İçinde im olan 6 harfli 110 kelime var. İçerisinde İM bulunan kelimeler listesini scrabble oyununda ya da Türkçe araştırmalarınızda kullanabilirsiniz. Bir de başında im olan kelimeler listesine ya da Sonu im ile biten kelimeler listesine gözatmak isteyebilirsiniz. Ayrıca şunu da deneyebilirsiniz, İşlerinizi kolaylaştıracak bir kelime bulucu : Kelime bulma makinesi
Harf Sayısına Göre Kelimeler
M İ Harfleri İle Yazılabilecek Bazı Kelimeler
2 Harfli Kelimeler
İM, Mİ
Daha kapsamlı sonuç için lütfen kelime bulma makinesini kullanın.

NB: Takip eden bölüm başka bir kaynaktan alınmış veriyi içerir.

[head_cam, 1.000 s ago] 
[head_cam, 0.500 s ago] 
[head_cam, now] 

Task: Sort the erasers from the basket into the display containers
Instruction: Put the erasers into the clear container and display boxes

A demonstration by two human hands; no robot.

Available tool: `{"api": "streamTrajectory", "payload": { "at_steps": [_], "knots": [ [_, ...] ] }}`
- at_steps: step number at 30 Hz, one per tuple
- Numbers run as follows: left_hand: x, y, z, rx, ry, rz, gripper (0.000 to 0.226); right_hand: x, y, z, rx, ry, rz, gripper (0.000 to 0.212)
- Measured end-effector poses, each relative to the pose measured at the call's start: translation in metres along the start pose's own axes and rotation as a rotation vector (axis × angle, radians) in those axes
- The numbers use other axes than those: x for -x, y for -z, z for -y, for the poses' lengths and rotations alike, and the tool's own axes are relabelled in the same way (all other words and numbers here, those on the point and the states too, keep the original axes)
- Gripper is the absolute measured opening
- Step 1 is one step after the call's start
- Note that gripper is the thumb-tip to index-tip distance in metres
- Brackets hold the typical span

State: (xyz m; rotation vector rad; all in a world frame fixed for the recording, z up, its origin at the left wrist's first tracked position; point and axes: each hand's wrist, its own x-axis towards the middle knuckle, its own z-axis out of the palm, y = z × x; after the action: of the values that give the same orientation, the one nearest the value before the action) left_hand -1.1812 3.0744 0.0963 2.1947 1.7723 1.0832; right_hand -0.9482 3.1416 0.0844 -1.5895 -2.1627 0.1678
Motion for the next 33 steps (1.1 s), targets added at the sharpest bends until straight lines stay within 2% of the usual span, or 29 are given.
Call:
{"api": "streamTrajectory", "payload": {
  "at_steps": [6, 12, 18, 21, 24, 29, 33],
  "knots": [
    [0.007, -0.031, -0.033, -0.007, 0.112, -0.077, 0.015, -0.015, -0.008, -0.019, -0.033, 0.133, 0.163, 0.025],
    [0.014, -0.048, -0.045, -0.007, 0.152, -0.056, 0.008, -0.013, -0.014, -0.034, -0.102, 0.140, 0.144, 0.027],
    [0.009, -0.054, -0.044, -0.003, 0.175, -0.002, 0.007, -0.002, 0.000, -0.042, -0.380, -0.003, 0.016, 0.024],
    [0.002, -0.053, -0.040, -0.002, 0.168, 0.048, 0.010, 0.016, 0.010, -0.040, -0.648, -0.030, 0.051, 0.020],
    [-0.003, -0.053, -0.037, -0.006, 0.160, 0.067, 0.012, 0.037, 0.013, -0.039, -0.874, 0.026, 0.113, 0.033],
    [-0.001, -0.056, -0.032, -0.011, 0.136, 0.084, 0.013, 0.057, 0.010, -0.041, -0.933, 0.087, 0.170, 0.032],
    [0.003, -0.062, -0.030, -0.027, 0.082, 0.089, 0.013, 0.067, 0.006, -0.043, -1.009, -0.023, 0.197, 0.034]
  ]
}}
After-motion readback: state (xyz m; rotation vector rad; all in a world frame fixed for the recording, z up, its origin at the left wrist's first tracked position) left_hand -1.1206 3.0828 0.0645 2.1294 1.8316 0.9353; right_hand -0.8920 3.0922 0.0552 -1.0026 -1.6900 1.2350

Bazı kelimelerin anlamları (Kaynak : TDK)
- SAMİMİ
-
Kelime Kökeni : Arapça
-
[sıfat]
İçten (duygu vb.)
- "Sanatkâr, bizi söylediklerinin samimi olduğuna da inandırmalı." (Orhan Veli Kanık)

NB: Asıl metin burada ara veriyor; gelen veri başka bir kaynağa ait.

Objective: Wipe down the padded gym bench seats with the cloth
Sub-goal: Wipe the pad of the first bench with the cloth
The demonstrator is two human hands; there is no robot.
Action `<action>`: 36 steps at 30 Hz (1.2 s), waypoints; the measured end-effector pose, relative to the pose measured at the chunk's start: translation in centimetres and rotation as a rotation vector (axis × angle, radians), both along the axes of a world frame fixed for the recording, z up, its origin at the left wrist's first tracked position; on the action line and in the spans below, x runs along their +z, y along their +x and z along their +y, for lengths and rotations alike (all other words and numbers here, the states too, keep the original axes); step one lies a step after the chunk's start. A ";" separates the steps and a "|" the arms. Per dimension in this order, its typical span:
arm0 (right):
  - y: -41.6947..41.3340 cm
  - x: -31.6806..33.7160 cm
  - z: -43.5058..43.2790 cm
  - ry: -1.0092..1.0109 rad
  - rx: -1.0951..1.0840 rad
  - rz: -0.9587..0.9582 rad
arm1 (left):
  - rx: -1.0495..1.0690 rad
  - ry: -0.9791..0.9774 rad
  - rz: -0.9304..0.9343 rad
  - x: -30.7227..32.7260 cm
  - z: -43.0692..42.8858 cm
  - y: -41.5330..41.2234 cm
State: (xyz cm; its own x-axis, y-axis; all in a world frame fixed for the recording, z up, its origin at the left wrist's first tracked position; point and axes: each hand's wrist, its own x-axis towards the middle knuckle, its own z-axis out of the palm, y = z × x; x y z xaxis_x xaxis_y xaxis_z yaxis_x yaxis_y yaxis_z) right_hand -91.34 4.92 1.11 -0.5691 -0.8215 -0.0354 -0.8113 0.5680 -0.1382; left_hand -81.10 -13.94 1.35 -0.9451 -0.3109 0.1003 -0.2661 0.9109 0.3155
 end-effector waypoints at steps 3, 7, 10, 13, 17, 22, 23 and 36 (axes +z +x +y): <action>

- "Kocasının samimi olup olmadığını düşünmeden kadın insiyakıyla üzülüverdi." (Sait Faik Abasıyanık)
-
Candan, açık yüreklikle davranan
- "Diğerine gelince: Bu pek sıcakkanlı, pek samimi bir gençtir." (Memduh Şevket Esendal)
-
[zarf]
İçli dışlı, senli benli olarak
- "Onunla samimi konuştum."
-
[sıfat]
İçten (duygu vb.)
- ÜRETİM
-
-
[isim]
Belirli faaliyet ve işlemler sonucu yeni bir mal veya hizmet meydana getirme, istihsal, tüketim karşıtı
-
[isim]
Belirli faaliyet ve işlemler sonucu yeni bir mal veya hizmet meydana getirme, istihsal, tüketim karşıtı
- ÇİMÇEK
-
-
[isim]
Serçenin küçük bir türü
-
[isim]
Serçenin küçük bir türü
- EPRİME
-
-
[isim]
Eprimek işi
-
[isim]
Eprimek işi
- TİMSAL
-
Kelime Kökeni : Arapça
-
[isim]
Sembol, örnek, simge
- "O günden beri ceviz, bana ulvi bir şeyin timsali gibi görünüyor." (Memduh Şevket Esendal)
-
[isim]
Sembol, örnek, simge
- ALŞİMİ
-
Kelime Kökeni : Fransızca
-
[isim]
Elementleri altına çevirmek isteyen bir iş alanı, simya
- "Alşimi birtakım metallerin bulunmasına yol açtığı için kimyanın gelişmesine katkıda bulunmuştur."
-
[isim]
Elementleri altına çevirmek isteyen bir iş alanı, simya
- EĞİMLİ
-
-
[sıfat]
Eğimi olan
-
Bir şeyi yapmaya içten yönelmiş, meyyal
-
[sıfat]
Eğimi olan
- DİMDİK
-
-
[sıfat]
Çok dik
- "Pencerenin önünde, sırtı odaya dönük olarak dimdik durdu." (Tarık Buğra)
-
Sağlıklı, zinde
- "Müsteşar dimdik, sert adımlar atıyor." (Peyami Safa)
- "Onun nasıl hiç sarsılmadan dimdik durduğunu gördüm." (Yusuf Ziya Ortaç)
-
Sıkıntıları karşılayacak durumda olan, baş eğmeyen, metin
-
[zarf]
Çok dik bir biçimde
-
[zarf]
Sağa sola sapmadan, dosdoğru
- "Çevik adımlarla dimdik yürüyen, uzun boylu, yakışıklı, varlıklı bir adam." (Refik Halit Karay)
-
[zarf]
Kaskatı, çok sertleşmiş olarak
-
Dikkatli, ısrarlı (bakış)
-
[sıfat]
Çok dik
- İMARCI
-
-
[isim]
İmarla uğraşan kimse
-
İmar etmeyi iş edinen kimse
-
[isim]
İmarla uğraşan kimse
- İLETİM
-
-
[isim]
İletme işi
-
İletken şeylerden ısı veya elektriğin geçmesi
-
Isı yayımı
-
[isim]
İletme işi
- İMLEME
-
-
[isim]
İmlemek işi, ima
- "Bir eleştirmenin birkaç tümceyi, bir iki imlemeyi saymazsak kırk yılda yazılmış bir yazısı var." (Nezihe Meriç)
-
[isim]
İmlemek işi, ima
- TAKDİM
-
Kelime Kökeni : Arapça
-
[isim]
Bir şeyi karşılıksız olarak birine verme, sunma
- "İlk karşılık olarak şunu takdim edeyim." (Refik Halit Karay)
-
Tanıtma, tanıştırma
- "... nihayet Mehmet Akif Bey'e de takdim edildim." (Yusuf Ziya Ortaç)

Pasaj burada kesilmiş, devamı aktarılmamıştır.